- The Washington Times - Thursday, January 20, 2022

The U.S. Navy sent a destroyer through the disputed South China Sea, the latest in a series of maritime challenges to China‘s territorial claims in the region.

On Thursday, the USS Benfold conducted a “freedom of navigation operation” close by the disputed Paracel Islands. Officials with the U.S. 7th Fleet called the maneuvers “consistent with international law.”

“This freedom of navigation operation upheld the rights, freedoms, and lawful uses of the sea recognized in international law by challenging restrictions on innocent passage,” U.S. Navy officials said in a statement after the destroyer passed through the island chain.

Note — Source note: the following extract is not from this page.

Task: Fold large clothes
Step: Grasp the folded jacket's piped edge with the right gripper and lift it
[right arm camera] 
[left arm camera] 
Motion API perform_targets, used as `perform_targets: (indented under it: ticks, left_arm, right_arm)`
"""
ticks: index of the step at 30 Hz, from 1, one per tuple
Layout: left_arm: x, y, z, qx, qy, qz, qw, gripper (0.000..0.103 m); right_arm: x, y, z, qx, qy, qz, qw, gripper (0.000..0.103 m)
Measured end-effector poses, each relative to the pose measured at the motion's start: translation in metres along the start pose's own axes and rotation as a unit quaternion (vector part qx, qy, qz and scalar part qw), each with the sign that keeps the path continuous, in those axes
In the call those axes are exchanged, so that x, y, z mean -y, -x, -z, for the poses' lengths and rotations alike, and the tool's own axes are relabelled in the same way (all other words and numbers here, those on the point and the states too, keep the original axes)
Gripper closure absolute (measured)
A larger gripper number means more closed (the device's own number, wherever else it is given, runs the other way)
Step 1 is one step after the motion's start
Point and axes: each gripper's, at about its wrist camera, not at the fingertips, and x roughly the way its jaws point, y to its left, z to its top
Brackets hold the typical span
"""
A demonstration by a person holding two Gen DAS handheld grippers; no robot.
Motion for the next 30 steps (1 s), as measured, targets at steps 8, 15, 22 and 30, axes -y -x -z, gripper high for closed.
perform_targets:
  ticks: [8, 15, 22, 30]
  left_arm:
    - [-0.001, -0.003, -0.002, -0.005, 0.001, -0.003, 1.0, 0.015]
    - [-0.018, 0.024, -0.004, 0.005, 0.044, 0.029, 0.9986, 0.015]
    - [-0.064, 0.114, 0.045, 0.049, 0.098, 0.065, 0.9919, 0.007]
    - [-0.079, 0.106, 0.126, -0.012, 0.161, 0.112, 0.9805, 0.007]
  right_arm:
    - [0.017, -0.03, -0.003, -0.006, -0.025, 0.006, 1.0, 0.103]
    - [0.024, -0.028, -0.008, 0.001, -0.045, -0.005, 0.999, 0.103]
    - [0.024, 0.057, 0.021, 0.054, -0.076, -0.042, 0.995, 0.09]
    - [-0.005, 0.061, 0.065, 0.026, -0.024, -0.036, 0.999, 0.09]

Taiwan and Vietnam also claim sovereignty over the Paracels — which the U.S. government doesn’t recognize as their legal right — but China is actively expanding its military presence in the South China Sea.

China‘s People’s Liberation Army (PLA) claimed that its naval and air forces warned off the USS Benfold, an Arleigh Burke-class guided-missile destroyer, after it entered the chain — known in China as the Xisha Islands. U.S. officials denied their warship had been diverted.

“We sternly demand the US to stop such provocation immediately, or it will face the serious consequences led by accidents caused by this,” Senior Col. Tian Junli, spokesperson at the PLA Southern Theater Command, said in a statement.

China‘s statement “is the latest in a long string of PRC actions to misrepresent lawful U.S. maritime operations and assert its excessive and illegitimate maritime claims at the expense of its Southeast Asian neighbors in the South China Sea,” U.S. 7th Fleet officials said in a statement. “The PRC’s behavior stands in contrast to the United States’ adherence to international law and our vision for a free and open Indo-Pacific region.”

The U.S. also pushed back against China‘s claims of a straight baseline boundary around the Paracel Island chain.

“With these baselines, the PRC has attempted to claim more internal waters, territorial sea, exclusive economic zone and continental shelf than it is entitled to under international law,” the U.S. 7th Fleet said.

The U.S. Navy operates in the South China Sea on a daily basis, as it has done for more than a century.

“The United States will fly, sail, and operate wherever international law allows — regardless of the location of excessive maritime claims and regardless of current events,” 7th Fleet officials said.